The local government of A Coruña, run by Carlos Negreira of the conservative Popular Party (PP), vows to obey a court decision ordering the removal of a statue of Lieutenant-Colonel José Millán Astray, a friend and collaborator of former dictator General Francisco Franco's, but denies the need to strip the military official of his title of favorite son, which A Coruña granted him 14 years before the outbreak of the Spanish Civil War (1936-1939).
What city officials failed to mention is that there is another, previous court ruling that is contradictory, in that it says that Lieutenant-Colonel Millán-Astray should be stripped of all honors, including the favorite son title.
This less publicized ruling was handed down in May, two weeks before the local elections that wrested power from the Socialists and handed it to the Popular Party.

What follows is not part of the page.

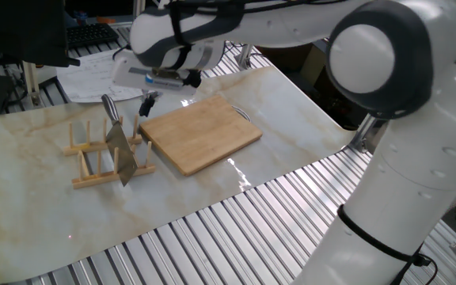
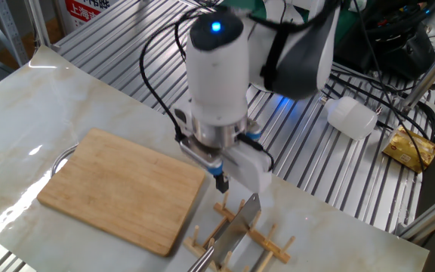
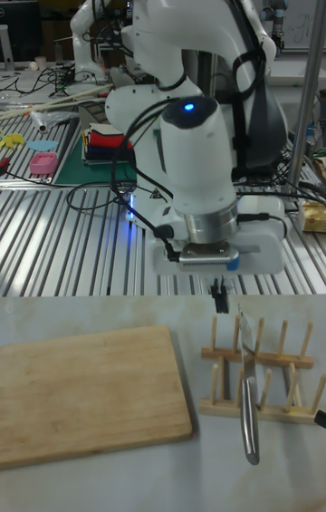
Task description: Put the knife on the cutting board
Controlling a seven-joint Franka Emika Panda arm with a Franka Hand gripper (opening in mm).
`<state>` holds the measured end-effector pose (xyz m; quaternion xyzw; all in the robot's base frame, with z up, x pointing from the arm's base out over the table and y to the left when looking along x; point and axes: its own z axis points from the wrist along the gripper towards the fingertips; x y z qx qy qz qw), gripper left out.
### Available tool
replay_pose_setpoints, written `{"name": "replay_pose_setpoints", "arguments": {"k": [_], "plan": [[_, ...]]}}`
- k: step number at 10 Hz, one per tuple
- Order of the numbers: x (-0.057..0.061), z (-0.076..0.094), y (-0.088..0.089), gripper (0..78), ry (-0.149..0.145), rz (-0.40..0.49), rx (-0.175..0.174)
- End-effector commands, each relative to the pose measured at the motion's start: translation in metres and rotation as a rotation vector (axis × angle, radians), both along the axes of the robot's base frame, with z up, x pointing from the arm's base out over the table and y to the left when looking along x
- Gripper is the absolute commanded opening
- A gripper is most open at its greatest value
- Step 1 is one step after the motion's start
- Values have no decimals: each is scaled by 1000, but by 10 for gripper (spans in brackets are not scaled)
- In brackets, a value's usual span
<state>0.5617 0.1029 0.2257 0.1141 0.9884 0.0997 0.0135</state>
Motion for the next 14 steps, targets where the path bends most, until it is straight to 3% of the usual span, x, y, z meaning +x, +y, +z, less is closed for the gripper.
{"name": "replay_pose_setpoints", "arguments": {"k": [1,4,8,14], "plan": [[3,-16,13,0,-14,2,1],[1,-29,24,0,-21,-1,-2],[3,-40,26,0,-25,16,-6],[3,-45,28,0,-23,2,-9]]}}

Public knowledge of this other court decision stirred controversy among opposition councilors, who accused Mayor Negreira of being complacent about an early figure of the Franco regime, whom the mayor once defended as "a true-blue Coruña man."

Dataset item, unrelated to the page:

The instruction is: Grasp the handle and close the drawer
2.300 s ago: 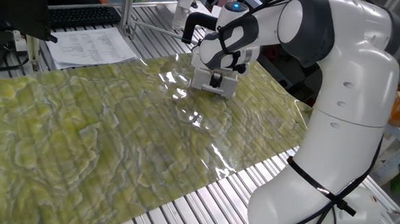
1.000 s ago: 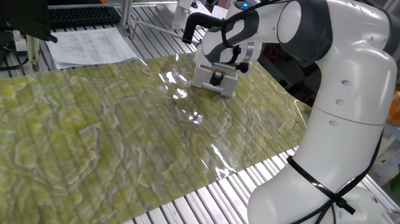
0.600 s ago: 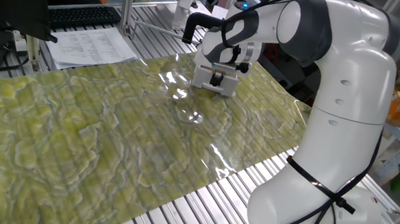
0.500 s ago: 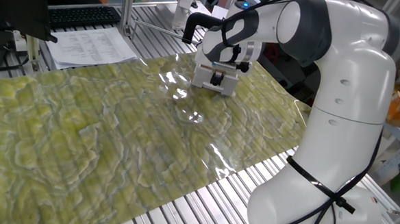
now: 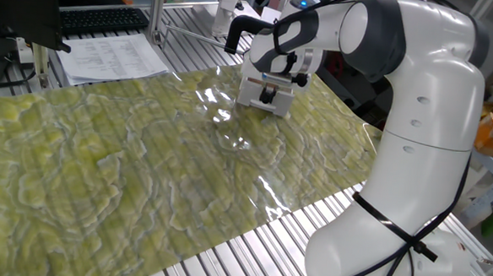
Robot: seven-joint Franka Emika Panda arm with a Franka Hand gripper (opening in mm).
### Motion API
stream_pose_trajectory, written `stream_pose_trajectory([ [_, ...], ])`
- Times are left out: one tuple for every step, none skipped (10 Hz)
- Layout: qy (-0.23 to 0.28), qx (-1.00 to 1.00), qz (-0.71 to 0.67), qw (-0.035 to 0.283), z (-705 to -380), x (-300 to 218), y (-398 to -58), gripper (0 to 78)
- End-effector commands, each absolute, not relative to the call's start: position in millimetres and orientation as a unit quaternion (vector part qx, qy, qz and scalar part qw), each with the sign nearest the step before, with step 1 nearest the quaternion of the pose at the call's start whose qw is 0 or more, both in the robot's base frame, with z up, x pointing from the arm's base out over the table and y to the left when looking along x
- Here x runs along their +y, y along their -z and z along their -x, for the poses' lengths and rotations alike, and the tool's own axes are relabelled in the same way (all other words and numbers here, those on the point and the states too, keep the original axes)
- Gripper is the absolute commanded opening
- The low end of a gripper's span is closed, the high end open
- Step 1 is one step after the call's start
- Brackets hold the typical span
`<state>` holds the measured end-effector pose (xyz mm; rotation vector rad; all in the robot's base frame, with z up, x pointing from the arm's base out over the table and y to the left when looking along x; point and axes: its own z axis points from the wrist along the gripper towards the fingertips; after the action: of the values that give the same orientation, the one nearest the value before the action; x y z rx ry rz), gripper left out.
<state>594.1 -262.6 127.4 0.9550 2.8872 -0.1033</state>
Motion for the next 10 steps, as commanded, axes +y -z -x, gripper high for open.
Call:
stream_pose_trajectory([
  [0.036, 0.944, -0.322, 0.061, -606, -273, -139, 1.1],
  [0.036, 0.942, -0.327, 0.067, -607, -274, -140, 1.1],
  [0.038, 0.94, -0.331, 0.075, -608, -275, -140, 1.1],
  [0.039, 0.939, -0.333, 0.079, -608, -276, -140, 1.1],
  [0.045, 0.935, -0.34, 0.093, -608, -277, -138, 1.1],
  [0.049, 0.932, -0.345, 0.101, -608, -279, -137, 1.1],
  [0.055, 0.93, -0.346, 0.106, -608, -282, -136, 1.1],
  [0.059, 0.93, -0.346, 0.11, -607, -285, -134, 1.1],
  [0.067, 0.928, -0.345, 0.12, -608, -291, -130, 1.1],
  [0.069, 0.925, -0.349, 0.132, -610, -295, -127, 1.1],
])
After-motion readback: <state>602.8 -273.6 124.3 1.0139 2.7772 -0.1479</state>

The row has its origins in the 2007 Historical Memory Law, a piece of legislation promoted by the Socialist government. This law meant to offer moral redress to the victims of the war and subsequent dictatorship, and ordered the removal of all public tributes to Franco-era figures from the streets. The law has since been criticized by the left for not going far enough, and by the right for being allegedly biased against Franco's crimes while ignoring Republican ones.
The removal of the huge bronze statue of Millán Astray, who was also the founder of the Spanish Legion in 1920, was appealed by the Association of Veterans of La Legión, but their appeal was struck down in both courts.
However, while one local court said the official should also be stripped of his favorite son title ? granted him in 1922 for founding La Legión- a later decision by another court said that Millán Astray should not lose his title because it was given to him 14 years before the Civil War, and therefore did not fall under the precepts of the Historical Memory Law, which concerns itself with the war and postwar years.